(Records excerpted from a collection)
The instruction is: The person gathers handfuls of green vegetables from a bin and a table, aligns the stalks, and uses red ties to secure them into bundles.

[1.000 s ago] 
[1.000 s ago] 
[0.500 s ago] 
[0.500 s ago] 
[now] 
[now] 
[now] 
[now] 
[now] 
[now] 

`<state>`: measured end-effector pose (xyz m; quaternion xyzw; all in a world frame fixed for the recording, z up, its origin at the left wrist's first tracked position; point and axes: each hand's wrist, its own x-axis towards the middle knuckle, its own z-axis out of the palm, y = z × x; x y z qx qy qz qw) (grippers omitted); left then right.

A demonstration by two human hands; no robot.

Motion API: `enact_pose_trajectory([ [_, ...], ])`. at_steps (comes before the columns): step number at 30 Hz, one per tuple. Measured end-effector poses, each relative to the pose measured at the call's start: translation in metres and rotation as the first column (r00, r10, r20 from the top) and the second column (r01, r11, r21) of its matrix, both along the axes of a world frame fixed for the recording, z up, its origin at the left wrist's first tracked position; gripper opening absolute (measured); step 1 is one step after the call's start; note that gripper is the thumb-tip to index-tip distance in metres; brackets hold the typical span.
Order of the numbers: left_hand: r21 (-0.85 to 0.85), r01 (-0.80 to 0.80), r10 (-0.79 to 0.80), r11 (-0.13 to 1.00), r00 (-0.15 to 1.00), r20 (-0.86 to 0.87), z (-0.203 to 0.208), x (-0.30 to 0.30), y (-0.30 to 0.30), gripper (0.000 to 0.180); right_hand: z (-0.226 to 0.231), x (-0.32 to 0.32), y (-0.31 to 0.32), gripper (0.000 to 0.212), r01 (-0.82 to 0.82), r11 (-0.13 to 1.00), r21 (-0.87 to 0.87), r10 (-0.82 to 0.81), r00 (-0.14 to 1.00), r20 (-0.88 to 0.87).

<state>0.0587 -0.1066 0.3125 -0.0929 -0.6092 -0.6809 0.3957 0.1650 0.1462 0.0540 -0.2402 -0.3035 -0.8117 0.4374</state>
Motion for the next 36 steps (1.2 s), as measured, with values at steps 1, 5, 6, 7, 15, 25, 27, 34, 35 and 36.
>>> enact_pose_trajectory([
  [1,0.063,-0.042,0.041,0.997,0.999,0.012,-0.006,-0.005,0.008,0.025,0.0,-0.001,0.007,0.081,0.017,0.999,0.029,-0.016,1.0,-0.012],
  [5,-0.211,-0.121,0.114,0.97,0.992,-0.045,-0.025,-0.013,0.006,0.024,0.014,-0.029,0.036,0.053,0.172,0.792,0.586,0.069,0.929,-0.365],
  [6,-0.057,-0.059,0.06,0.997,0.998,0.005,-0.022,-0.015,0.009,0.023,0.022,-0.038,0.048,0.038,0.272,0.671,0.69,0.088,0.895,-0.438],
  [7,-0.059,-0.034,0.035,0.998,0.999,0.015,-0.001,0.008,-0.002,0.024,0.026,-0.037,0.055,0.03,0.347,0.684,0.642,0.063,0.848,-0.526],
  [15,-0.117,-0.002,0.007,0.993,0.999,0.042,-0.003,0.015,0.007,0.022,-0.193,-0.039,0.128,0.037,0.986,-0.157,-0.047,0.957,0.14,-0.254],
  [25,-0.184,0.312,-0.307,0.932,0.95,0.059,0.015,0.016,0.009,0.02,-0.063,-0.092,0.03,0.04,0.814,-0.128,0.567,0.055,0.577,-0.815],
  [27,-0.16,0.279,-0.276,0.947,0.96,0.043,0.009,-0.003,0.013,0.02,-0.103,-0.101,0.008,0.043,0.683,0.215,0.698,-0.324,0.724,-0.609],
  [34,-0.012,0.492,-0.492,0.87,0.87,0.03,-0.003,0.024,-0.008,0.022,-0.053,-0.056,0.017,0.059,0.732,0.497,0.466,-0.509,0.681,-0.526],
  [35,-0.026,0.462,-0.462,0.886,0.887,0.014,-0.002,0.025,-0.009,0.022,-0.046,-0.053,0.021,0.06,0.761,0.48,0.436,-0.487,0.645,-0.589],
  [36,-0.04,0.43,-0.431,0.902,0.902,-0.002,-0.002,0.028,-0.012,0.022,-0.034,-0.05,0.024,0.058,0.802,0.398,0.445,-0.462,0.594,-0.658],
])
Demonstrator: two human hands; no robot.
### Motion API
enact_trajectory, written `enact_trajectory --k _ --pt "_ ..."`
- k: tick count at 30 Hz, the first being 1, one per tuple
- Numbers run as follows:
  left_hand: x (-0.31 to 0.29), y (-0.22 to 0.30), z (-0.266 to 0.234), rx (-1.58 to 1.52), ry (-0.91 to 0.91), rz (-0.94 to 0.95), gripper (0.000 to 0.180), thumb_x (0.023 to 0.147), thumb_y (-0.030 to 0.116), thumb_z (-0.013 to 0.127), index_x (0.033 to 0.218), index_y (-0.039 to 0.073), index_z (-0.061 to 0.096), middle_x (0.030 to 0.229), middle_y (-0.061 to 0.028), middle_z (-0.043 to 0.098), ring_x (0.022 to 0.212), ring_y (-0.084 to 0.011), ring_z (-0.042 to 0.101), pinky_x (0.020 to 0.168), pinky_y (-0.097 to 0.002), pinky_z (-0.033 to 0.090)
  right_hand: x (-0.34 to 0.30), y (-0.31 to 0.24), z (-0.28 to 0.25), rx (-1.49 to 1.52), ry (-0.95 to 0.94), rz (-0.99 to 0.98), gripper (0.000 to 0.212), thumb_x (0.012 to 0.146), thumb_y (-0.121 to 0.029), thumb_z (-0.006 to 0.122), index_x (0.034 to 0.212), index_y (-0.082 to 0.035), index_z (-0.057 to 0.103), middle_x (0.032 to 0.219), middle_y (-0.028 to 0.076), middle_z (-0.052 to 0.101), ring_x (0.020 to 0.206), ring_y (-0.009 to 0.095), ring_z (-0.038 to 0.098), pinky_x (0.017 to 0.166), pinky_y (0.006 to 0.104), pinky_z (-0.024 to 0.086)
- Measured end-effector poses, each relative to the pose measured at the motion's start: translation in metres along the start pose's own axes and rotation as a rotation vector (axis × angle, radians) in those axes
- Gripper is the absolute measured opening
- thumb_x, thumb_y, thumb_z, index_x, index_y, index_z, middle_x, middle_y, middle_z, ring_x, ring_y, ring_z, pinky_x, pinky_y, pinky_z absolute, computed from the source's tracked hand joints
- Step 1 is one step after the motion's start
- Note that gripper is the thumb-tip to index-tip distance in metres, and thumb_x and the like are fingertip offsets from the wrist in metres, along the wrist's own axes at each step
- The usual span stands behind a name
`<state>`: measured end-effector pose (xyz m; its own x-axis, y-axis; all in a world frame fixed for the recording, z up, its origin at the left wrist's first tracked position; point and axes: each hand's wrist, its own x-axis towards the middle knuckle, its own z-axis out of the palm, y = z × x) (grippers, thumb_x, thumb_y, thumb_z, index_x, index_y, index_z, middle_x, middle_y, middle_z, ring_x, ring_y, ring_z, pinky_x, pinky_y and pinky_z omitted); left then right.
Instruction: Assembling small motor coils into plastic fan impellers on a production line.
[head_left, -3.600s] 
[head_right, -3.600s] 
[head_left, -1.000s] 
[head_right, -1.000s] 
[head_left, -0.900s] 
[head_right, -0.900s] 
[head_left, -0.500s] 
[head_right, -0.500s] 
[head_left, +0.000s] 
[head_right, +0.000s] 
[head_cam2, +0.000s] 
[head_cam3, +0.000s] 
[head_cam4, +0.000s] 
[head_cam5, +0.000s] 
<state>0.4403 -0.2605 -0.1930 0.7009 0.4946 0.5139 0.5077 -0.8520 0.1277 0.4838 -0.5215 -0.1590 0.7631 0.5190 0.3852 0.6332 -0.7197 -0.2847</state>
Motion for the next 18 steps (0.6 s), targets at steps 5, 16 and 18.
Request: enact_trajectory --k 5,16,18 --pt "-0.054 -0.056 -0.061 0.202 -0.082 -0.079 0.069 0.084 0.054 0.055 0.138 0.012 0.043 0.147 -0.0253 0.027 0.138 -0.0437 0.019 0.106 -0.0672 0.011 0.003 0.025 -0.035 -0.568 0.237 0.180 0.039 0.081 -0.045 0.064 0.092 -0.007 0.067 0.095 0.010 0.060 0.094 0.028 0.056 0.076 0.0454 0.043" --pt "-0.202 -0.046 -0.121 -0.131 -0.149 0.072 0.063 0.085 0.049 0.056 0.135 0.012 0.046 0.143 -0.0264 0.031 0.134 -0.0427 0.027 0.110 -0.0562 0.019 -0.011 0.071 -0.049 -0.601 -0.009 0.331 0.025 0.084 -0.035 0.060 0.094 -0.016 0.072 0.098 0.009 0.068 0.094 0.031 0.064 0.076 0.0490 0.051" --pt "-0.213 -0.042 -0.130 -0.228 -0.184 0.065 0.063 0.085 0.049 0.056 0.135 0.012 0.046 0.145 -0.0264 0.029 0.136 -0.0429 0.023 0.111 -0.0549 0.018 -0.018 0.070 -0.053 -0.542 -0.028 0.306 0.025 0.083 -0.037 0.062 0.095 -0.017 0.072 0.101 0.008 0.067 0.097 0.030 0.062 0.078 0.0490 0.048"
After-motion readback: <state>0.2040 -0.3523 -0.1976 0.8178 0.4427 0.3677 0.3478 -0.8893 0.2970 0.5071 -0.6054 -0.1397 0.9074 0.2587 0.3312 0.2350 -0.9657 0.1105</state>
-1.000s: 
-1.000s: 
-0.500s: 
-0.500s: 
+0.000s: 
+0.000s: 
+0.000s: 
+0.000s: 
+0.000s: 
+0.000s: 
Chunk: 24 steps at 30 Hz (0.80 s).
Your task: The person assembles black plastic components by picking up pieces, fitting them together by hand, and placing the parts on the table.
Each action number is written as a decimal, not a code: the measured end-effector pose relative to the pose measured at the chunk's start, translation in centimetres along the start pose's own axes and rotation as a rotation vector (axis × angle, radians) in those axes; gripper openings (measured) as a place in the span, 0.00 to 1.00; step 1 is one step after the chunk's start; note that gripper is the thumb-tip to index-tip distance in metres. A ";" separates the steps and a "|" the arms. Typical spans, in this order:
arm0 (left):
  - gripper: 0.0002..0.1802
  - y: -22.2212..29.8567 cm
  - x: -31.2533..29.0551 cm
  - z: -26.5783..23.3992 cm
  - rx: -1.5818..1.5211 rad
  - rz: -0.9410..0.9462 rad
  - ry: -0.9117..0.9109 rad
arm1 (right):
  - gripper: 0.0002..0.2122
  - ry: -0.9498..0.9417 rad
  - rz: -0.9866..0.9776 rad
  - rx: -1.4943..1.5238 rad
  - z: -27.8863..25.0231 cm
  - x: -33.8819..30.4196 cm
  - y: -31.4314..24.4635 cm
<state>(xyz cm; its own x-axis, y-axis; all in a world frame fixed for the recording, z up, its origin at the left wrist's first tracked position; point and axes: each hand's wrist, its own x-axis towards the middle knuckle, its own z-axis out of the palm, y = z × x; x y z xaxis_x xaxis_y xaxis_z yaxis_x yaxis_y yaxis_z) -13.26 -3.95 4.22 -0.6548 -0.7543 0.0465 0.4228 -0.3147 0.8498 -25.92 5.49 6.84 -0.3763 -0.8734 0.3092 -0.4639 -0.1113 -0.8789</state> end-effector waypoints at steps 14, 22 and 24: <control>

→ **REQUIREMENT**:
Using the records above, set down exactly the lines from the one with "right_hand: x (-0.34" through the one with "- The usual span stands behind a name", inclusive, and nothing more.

→ **EXERCISE RESULT**:
  right_hand: x (-0.34 to 0.30), y (-0.31 to 0.24), z (-0.28 to 0.25), rx (-1.49 to 1.52), ry (-0.95 to 0.94), rz (-0.99 to 0.98), gripper (0.000 to 0.212), thumb_x (0.012 to 0.146), thumb_y (-0.121 to 0.029), thumb_z (-0.006 to 0.122), index_x (0.034 to 0.212), index_y (-0.082 to 0.035), index_z (-0.057 to 0.103), middle_x (0.032 to 0.219), middle_y (-0.028 to 0.076), middle_z (-0.052 to 0.101), ring_x (0.020 to 0.206), ring_y (-0.009 to 0.095), ring_z (-0.038 to 0.098), pinky_x (0.017 to 0.166), pinky_y (0.006 to 0.104), pinky_z (-0.024 to 0.086)
- Measured end-effector poses, each relative to the pose measured at the motion's start: translation in metres along the start pose's own axes and rotation as a rotation vector (axis × angle, radians) in those axes
- Gripper is the absolute measured opening
- thumb_x, thumb_y, thumb_z, index_x, index_y, index_z, middle_x, middle_y, middle_z, ring_x, ring_y, ring_z, pinky_x, pinky_y, pinky_z absolute, computed from the source's tracked hand joints
- Step 1 is one step after the motion's start
- Note that gripper is the thumb-tip to index-tip distance in metres, and thumb_x and the like are fingertip offsets from the wrist in metres, along the wrist's own axes at each step
- The usual span stands behind a name

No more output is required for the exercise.